Start of DATA SHOWN

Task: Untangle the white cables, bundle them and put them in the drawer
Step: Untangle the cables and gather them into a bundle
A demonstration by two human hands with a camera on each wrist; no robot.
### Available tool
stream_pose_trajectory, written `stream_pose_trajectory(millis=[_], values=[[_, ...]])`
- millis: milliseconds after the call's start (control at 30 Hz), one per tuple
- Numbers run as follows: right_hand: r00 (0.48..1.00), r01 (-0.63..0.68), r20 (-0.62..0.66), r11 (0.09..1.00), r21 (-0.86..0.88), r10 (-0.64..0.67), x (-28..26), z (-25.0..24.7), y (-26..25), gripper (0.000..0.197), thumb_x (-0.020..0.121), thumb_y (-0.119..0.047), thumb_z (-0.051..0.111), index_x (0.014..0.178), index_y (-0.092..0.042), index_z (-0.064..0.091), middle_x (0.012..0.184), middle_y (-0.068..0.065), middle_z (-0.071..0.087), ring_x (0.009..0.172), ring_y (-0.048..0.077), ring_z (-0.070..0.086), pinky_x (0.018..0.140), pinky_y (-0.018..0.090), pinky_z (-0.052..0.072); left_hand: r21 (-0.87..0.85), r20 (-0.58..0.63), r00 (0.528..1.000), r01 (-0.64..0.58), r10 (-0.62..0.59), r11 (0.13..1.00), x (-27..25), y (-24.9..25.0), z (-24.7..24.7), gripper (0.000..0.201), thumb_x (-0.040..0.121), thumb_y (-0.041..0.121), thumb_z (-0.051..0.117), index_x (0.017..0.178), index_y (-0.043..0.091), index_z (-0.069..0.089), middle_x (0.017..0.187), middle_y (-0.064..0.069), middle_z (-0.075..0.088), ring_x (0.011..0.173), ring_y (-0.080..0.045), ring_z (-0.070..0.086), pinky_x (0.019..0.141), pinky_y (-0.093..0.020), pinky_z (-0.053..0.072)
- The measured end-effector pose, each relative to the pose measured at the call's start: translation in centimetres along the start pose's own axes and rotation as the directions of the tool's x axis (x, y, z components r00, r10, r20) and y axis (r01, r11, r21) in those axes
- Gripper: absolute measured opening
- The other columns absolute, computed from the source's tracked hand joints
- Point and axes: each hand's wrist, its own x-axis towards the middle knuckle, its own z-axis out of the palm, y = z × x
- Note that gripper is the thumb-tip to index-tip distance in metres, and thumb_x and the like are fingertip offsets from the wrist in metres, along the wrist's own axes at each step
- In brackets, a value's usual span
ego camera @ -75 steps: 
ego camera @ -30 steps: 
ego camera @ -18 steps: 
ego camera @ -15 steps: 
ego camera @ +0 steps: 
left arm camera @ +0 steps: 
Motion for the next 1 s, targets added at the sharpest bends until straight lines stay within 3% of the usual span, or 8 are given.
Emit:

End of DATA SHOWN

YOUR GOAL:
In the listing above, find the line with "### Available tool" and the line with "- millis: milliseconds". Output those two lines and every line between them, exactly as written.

ANSWER TO THIS TASK:
### Available tool
stream_pose_trajectory, written `stream_pose_trajectory(millis=[_], values=[[_, ...]])`
- millis: milliseconds after the call's start (control at 30 Hz), one per tuple

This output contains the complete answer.